## Required work
Beginning at the line that holds "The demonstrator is", restate each line exactly through the final line of the records. Include both of those lines.

## Given data
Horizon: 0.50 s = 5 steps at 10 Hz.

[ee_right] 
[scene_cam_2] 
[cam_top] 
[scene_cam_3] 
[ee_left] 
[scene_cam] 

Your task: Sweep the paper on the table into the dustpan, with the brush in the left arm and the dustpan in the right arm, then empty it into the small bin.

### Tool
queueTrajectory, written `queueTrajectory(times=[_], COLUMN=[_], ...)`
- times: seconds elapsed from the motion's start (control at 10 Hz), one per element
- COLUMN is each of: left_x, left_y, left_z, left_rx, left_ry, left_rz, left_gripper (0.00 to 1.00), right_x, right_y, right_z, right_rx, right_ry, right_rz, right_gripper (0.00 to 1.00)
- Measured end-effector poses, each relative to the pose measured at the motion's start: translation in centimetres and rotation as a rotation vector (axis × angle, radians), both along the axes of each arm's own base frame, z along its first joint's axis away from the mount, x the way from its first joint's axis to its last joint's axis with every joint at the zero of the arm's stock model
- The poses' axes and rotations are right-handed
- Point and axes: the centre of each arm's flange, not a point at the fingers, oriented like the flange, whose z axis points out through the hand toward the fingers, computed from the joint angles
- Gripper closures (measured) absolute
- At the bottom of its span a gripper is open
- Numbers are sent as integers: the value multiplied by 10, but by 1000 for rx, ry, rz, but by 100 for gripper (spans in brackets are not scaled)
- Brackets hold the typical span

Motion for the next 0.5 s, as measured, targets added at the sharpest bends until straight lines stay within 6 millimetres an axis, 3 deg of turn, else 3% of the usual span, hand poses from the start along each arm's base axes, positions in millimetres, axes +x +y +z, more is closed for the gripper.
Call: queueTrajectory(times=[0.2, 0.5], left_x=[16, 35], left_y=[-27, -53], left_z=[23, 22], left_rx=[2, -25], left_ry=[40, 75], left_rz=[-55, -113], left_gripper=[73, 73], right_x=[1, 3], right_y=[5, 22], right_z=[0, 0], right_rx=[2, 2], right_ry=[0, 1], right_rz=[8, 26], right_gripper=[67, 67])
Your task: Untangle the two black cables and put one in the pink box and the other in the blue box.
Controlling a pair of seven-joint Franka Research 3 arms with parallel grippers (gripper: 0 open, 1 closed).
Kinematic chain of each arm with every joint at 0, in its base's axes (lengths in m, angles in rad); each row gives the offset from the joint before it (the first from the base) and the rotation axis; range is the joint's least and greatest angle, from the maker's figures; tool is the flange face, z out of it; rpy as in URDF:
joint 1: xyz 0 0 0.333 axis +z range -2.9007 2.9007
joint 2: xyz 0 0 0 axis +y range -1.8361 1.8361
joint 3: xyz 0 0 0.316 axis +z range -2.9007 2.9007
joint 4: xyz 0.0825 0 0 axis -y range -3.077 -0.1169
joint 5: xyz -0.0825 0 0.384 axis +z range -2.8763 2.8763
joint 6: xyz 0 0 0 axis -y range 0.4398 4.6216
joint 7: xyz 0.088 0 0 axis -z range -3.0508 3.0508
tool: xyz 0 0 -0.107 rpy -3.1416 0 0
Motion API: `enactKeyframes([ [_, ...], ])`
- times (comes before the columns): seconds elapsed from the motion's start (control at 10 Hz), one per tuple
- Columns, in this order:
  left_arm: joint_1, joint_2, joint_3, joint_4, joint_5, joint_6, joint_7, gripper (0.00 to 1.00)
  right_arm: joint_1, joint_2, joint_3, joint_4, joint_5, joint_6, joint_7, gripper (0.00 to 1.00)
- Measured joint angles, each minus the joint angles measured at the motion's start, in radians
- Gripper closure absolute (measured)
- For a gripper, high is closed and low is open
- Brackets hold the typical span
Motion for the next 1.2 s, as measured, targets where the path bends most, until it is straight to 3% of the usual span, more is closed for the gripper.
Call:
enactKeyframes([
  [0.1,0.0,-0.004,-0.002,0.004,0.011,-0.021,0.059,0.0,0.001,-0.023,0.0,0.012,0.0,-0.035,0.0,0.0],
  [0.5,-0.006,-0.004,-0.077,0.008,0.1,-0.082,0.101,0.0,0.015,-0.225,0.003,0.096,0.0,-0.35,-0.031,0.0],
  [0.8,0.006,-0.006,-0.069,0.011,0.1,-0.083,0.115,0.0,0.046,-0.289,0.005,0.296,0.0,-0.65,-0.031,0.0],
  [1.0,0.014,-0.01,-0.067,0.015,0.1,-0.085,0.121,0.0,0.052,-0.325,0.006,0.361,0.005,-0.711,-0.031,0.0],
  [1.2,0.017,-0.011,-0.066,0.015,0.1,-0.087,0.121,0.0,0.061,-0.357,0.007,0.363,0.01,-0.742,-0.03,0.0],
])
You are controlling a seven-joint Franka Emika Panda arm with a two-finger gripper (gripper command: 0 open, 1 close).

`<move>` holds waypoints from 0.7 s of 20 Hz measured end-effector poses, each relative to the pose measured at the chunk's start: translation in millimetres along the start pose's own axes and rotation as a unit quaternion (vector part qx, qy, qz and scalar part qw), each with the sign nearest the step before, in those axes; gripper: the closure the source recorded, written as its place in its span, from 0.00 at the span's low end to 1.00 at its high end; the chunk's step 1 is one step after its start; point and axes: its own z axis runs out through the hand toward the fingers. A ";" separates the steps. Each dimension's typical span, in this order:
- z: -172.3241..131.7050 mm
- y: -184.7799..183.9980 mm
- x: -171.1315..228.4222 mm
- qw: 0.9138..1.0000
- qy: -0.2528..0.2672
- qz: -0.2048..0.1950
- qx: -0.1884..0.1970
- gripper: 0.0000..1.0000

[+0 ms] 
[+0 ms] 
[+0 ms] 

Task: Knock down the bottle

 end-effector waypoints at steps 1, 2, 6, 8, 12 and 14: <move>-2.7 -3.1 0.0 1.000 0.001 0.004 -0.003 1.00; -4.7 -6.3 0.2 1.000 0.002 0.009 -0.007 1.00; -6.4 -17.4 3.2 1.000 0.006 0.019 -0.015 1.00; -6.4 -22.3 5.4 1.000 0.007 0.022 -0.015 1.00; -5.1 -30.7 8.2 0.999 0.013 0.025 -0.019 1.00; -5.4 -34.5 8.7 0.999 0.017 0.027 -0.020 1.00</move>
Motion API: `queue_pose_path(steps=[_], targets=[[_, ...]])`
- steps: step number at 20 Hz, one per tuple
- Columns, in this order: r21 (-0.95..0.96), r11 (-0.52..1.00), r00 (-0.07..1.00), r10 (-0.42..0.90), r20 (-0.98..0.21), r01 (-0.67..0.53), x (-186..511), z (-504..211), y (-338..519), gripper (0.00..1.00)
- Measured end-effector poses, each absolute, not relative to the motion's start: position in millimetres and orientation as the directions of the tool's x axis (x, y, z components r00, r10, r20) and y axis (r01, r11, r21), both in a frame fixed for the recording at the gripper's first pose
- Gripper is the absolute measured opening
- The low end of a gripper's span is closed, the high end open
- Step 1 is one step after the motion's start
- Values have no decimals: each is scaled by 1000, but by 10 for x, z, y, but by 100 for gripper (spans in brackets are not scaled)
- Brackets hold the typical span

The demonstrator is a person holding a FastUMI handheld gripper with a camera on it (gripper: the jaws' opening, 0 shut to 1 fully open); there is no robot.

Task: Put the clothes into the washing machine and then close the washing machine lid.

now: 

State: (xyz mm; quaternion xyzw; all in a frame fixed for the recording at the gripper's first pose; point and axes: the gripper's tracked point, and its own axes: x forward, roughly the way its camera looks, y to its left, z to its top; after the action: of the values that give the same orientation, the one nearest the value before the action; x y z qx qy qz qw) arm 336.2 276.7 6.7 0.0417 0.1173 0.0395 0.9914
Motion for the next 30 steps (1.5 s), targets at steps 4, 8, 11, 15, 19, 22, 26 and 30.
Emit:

## Written solution
The demonstrator is a person holding a FastUMI handheld gripper with a camera on it (gripper: the jaws' opening, 0 shut to 1 fully open); there is no robot.

Task: Put the clothes into the washing machine and then close the washing machine lid.

now: 

State: (xyz mm; quaternion xyzw; all in a frame fixed for the recording at the gripper's first pose; point and axes: the gripper's tracked point, and its own axes: x forward, roughly the way its camera looks, y to its left, z to its top; after the action: of the values that give the same orientation, the one nearest the value before the action; x y z qx qy qz qw) arm 336.2 276.7 6.7 0.0417 0.1173 0.0395 0.9914
Motion for the next 30 steps (1.5 s), targets at steps 4, 8, 11, 15, 19, 22, 26 and 30.
Emit:

The answer to this exercise is complete.